Key: educating children and adolescents

Dr. Janeth Cruz Enríquez, who is in charge of the Computer Systems area at the Center for Technological Integration of INAOE, emphasizes the importance of raising children's awareness about the dangers in the use of technologies: “ Just as they have benefits in the knowledge and information of the Internet, we must mention to them what risks they are exposed to, such as cyberbullying or identity theft that they may suffer when using messaging tools or some platforms.”

She recommends children and adolescents not to share information, always use safe platforms and be careful with the links they open and who they contact on Internet.

“It is essential that adults become aware and educated about the current risks on the Internet and then transmit this information effectively to children and adolescents. We must create a culture of safe use of the Internet in childhood. Now many children and adolescents use a smartphone and that opens many possibilities for them to be attacked through any type of information that reaches them on any platform they use.”
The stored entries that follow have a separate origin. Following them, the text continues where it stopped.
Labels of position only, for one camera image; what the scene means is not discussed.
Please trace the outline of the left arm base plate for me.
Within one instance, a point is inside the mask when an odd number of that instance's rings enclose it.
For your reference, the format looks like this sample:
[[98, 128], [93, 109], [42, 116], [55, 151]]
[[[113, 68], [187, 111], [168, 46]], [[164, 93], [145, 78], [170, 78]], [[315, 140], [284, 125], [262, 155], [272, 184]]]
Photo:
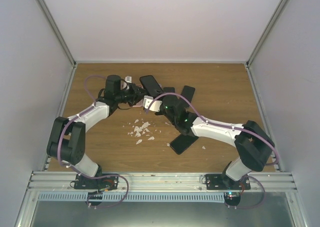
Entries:
[[113, 191], [118, 188], [119, 176], [112, 175], [100, 179], [86, 178], [82, 175], [76, 175], [75, 180], [70, 182], [70, 187], [75, 190], [88, 190], [85, 202], [90, 207], [98, 207], [102, 201], [103, 193]]

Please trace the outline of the pink phone case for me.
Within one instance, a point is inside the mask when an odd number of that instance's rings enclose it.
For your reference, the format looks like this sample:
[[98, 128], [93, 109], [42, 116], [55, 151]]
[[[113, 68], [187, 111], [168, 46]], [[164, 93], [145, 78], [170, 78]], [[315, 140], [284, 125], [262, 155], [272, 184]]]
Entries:
[[138, 87], [138, 94], [135, 98], [135, 100], [133, 101], [134, 105], [132, 106], [133, 108], [138, 108], [142, 106], [143, 103], [143, 97], [145, 94], [145, 89], [143, 88], [143, 86], [141, 84], [137, 84]]

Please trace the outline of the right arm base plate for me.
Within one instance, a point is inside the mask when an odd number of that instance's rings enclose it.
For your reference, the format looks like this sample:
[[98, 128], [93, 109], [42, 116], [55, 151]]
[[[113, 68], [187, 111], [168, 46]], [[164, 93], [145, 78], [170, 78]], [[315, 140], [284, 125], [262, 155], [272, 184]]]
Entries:
[[200, 181], [206, 185], [207, 190], [222, 192], [224, 203], [228, 207], [236, 208], [241, 202], [244, 191], [251, 189], [248, 177], [243, 177], [240, 180], [232, 180], [226, 174], [207, 173]]

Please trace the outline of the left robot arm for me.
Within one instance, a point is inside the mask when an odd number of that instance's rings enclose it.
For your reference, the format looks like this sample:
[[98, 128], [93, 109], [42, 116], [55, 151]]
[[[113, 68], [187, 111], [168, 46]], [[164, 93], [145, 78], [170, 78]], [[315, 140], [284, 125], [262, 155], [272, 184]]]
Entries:
[[86, 177], [86, 184], [98, 189], [103, 184], [103, 176], [99, 174], [99, 165], [86, 155], [86, 133], [94, 125], [110, 117], [119, 109], [119, 104], [133, 107], [140, 102], [147, 91], [118, 75], [104, 78], [102, 88], [93, 103], [83, 111], [69, 116], [57, 117], [52, 125], [46, 153], [66, 168], [72, 168]]

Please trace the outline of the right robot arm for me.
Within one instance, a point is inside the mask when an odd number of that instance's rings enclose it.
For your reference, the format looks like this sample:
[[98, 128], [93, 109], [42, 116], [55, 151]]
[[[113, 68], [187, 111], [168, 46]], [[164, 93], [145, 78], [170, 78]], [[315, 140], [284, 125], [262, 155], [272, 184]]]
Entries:
[[161, 114], [180, 133], [170, 143], [176, 154], [182, 154], [199, 138], [217, 140], [236, 148], [237, 159], [230, 162], [221, 175], [221, 183], [228, 190], [234, 189], [251, 171], [261, 172], [268, 165], [271, 154], [278, 155], [274, 142], [254, 121], [232, 124], [205, 118], [197, 111], [187, 111], [188, 99], [177, 98], [173, 93], [167, 93], [161, 101]]

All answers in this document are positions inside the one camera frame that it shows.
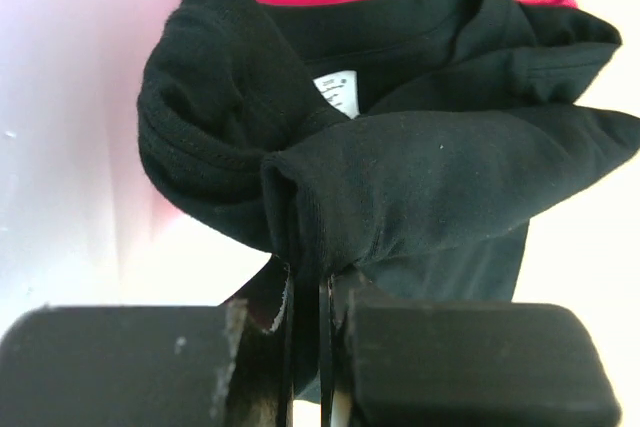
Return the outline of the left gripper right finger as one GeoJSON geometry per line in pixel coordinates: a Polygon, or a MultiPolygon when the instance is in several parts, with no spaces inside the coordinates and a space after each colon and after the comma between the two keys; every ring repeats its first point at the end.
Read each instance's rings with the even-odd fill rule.
{"type": "Polygon", "coordinates": [[[320,285],[323,426],[395,424],[395,299],[350,270],[320,285]]]}

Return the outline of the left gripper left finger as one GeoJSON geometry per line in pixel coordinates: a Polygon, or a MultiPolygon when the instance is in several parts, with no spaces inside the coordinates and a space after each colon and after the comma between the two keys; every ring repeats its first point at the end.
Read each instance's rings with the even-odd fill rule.
{"type": "Polygon", "coordinates": [[[293,398],[294,282],[276,256],[226,304],[241,309],[232,338],[234,370],[225,402],[226,426],[289,426],[293,398]]]}

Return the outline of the black t shirt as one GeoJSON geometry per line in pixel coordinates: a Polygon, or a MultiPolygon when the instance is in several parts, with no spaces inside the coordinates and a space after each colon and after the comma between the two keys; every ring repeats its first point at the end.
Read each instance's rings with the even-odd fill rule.
{"type": "Polygon", "coordinates": [[[297,398],[320,399],[320,282],[508,300],[532,217],[632,158],[639,121],[577,105],[621,46],[516,0],[181,0],[144,69],[143,168],[296,278],[297,398]]]}

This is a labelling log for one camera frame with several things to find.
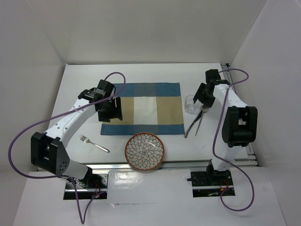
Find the front aluminium rail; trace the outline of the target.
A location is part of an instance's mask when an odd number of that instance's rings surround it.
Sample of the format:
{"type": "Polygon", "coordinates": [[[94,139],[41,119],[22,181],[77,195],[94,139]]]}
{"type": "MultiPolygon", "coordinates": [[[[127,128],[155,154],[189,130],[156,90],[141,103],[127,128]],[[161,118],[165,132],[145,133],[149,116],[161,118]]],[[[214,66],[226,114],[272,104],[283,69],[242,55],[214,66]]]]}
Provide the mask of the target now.
{"type": "Polygon", "coordinates": [[[130,163],[98,163],[87,164],[94,170],[158,170],[158,169],[181,169],[181,168],[206,168],[210,160],[207,161],[172,161],[172,162],[158,162],[146,161],[145,159],[134,161],[130,163]]]}

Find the clear drinking glass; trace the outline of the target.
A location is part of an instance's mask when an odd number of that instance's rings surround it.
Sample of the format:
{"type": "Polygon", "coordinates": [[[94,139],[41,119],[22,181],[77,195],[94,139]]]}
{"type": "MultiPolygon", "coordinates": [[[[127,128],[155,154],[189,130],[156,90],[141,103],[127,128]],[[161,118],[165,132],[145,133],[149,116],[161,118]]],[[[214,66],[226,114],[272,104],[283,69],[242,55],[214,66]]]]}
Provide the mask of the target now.
{"type": "Polygon", "coordinates": [[[184,110],[188,114],[197,115],[200,111],[199,101],[193,101],[194,96],[188,95],[184,101],[184,110]]]}

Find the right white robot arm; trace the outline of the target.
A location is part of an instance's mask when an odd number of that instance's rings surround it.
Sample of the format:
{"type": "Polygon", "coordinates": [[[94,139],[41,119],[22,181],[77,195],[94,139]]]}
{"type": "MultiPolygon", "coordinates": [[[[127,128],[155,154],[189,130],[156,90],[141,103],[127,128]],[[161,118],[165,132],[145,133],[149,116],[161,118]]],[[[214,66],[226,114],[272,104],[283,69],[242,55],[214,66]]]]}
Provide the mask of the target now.
{"type": "Polygon", "coordinates": [[[213,80],[201,83],[194,98],[205,108],[211,108],[215,100],[222,105],[222,117],[218,122],[218,132],[214,137],[222,138],[222,145],[214,145],[214,157],[209,162],[205,179],[215,185],[230,175],[230,164],[234,162],[242,147],[248,146],[256,138],[256,107],[244,103],[226,80],[213,80]]]}

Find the aluminium rail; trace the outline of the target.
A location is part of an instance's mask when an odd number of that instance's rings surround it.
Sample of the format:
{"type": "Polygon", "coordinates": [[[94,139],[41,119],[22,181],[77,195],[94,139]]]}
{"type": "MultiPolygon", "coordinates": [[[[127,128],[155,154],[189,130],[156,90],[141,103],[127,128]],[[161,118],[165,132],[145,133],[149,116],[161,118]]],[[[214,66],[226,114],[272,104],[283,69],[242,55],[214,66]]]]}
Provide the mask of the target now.
{"type": "Polygon", "coordinates": [[[87,164],[94,170],[158,170],[158,169],[181,169],[181,168],[206,168],[210,160],[207,161],[172,161],[172,162],[158,162],[146,161],[145,159],[134,161],[130,163],[98,163],[87,164]]]}
{"type": "MultiPolygon", "coordinates": [[[[235,92],[235,94],[237,94],[237,90],[236,90],[236,85],[243,83],[244,81],[248,80],[249,78],[249,74],[247,72],[245,72],[242,69],[237,69],[237,68],[231,68],[230,64],[221,64],[221,69],[222,69],[222,74],[224,76],[224,78],[226,80],[228,80],[231,84],[233,83],[233,85],[231,86],[232,90],[235,92]],[[233,72],[238,72],[238,73],[242,73],[243,74],[243,78],[240,79],[239,81],[234,82],[232,73],[233,72]]],[[[250,161],[252,158],[249,157],[250,155],[254,155],[254,149],[252,146],[252,143],[249,143],[248,146],[244,147],[246,150],[246,153],[248,155],[248,160],[250,161]]]]}

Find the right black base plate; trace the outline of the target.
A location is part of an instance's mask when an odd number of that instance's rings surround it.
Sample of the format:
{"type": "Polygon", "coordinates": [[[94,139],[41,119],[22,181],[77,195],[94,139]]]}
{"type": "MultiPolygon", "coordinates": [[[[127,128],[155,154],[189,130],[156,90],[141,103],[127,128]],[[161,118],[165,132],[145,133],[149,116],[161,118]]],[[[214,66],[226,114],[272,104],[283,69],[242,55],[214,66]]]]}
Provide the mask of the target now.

Another central point is the lack of sufficient legislation regarding cyberbullying, grooming and other cybercrimes: “Technology is ahead of legislation and, although there are already official entities and organizations at the national level that can monitor cybercrimes, many of us do not know the scope of these investigation units or the way in which we can make complaints."
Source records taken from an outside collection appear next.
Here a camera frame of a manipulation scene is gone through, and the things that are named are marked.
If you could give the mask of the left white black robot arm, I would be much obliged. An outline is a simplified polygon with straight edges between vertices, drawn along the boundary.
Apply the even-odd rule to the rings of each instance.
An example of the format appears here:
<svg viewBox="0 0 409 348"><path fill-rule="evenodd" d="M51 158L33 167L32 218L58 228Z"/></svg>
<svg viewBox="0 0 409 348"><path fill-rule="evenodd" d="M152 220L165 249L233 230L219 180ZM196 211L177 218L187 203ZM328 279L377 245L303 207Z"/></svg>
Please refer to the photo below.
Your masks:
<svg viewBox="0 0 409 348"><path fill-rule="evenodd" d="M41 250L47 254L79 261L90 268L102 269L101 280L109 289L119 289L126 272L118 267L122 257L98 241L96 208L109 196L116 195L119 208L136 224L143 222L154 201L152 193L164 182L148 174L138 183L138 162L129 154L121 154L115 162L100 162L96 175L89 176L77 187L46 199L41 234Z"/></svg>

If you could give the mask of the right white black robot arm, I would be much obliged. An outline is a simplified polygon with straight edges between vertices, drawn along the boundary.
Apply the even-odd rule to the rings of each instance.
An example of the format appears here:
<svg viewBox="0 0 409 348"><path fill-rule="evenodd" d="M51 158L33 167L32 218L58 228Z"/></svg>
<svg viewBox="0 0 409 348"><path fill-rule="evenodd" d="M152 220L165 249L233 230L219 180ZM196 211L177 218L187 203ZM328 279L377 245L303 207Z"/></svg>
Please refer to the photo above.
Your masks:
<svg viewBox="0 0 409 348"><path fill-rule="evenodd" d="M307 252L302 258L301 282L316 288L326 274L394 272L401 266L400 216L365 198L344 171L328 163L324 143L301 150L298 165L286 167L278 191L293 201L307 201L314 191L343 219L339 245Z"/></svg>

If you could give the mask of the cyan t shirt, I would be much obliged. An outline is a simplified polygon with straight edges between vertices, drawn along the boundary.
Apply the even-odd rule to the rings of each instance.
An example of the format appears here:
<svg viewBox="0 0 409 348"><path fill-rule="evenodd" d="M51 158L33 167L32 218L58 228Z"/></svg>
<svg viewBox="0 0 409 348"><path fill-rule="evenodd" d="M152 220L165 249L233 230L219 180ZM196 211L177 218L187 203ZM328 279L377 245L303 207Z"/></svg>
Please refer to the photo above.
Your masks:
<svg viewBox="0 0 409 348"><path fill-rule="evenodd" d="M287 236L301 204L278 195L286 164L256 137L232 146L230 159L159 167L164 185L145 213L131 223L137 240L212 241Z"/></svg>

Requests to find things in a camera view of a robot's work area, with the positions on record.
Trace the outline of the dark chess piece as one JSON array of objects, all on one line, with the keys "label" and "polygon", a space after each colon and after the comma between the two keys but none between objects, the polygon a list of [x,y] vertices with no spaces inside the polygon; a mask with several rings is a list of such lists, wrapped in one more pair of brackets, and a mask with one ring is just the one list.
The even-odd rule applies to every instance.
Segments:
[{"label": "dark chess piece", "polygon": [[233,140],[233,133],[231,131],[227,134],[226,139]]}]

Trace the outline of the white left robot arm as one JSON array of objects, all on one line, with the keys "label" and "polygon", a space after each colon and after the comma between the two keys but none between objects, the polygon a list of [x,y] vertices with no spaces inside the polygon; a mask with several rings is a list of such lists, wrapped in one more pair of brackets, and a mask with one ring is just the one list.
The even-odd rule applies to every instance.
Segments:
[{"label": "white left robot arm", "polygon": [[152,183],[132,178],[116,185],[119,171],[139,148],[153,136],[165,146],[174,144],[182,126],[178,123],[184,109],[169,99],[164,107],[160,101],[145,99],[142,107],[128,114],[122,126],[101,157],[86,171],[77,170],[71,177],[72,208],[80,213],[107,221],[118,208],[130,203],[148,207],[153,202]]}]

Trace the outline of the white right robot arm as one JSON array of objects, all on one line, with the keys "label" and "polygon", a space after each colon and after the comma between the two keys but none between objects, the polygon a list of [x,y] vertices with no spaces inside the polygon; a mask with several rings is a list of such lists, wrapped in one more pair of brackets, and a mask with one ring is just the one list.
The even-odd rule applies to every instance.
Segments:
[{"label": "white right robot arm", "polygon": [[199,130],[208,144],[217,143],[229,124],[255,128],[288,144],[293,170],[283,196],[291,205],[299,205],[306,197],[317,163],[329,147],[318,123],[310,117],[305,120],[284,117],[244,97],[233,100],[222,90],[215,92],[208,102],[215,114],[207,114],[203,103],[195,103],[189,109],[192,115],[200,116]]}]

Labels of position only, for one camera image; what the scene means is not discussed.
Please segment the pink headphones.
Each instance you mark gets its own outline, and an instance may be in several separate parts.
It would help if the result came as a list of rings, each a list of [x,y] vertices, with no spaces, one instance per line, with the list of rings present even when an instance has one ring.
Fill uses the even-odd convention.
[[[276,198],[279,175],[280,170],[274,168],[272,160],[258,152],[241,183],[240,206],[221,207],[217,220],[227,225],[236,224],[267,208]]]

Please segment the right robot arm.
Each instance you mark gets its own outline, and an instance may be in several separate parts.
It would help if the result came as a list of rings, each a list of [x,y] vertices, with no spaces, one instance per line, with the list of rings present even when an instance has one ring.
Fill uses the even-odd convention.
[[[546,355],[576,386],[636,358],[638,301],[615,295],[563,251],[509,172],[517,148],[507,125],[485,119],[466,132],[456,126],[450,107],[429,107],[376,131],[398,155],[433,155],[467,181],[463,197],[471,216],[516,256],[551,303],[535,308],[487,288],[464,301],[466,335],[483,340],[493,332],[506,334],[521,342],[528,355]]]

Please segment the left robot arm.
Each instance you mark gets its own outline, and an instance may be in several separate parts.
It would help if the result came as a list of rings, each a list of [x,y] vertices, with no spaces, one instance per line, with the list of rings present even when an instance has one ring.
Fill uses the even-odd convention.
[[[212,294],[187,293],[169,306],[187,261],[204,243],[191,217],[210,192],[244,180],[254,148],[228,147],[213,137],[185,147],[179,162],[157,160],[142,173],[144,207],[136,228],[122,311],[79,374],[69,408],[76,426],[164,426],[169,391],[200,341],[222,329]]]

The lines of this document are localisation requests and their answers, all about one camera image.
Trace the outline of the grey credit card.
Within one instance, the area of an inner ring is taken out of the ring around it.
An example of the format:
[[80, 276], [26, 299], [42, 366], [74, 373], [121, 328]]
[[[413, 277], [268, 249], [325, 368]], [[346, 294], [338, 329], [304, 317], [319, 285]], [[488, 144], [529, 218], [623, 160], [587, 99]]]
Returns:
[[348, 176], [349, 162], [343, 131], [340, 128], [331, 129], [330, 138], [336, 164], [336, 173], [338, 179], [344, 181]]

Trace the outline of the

Dr. Janeth Cruz emphasizes that it is not necessary to have in-depth knowledge of technology to protect ourselves and that there are many tools that allow us, for example, to generate random and secure keys for banking transactions, online purchases, etc. “Filters can also be generated for our emails and messaging. As developers of new technologies, we have to integrate security into our developments so that they are less vulnerable.”

For her part, Dr. Kelsey Alejandra Ramírez Gutiérrez, Computer Science researcher at INAOE, highlights that one of the main crimes on the Internet is phishing, which consists of emails in which the sender appears to be from a serious institution to steal personal data.

“You have to be careful, sometimes it even seems that these emails come from a bank, but the extensions are different. Phishing is based heavily on social engineering, perpetrators study the victim's profile to identify their interests and thus design an attack."

Dr. Ramírez recommends being careful with the information we share and not sharing passwords: “Web pages with chats for consultations are increasingly common. Some are on the same page, while others redirect us to WhatsApp or Facebook. It is important to exercise caution when using these chats, as in some cases they may ask for sensitive information such as passwords. While it is possible to provide certain information about the service being requested or a specific case such as following up on a complaint, it is crucial to avoid revealing sensitive personal information.”

She advises girls, boys and young people not to give personal information on social networks because that is what cybercriminals use even for serious crimes such as human trafficking: “They look for information published on our social networks. For example, if we like dogs, they can send us related messages or create a fake profile where they pretend to have the same interests and, thus, create a bond with the victim. To protect ourselves, it is essential to configure the privacy of our profiles on social networks and restrict the visibility to a circle of trusted people. While this may go against the goal of gaining followers, the security of our personal information should be the priority, especially if we are not looking to become influencers.”

Finally, she recommends not having interaction with strangers they meet online and never having a date alone with them.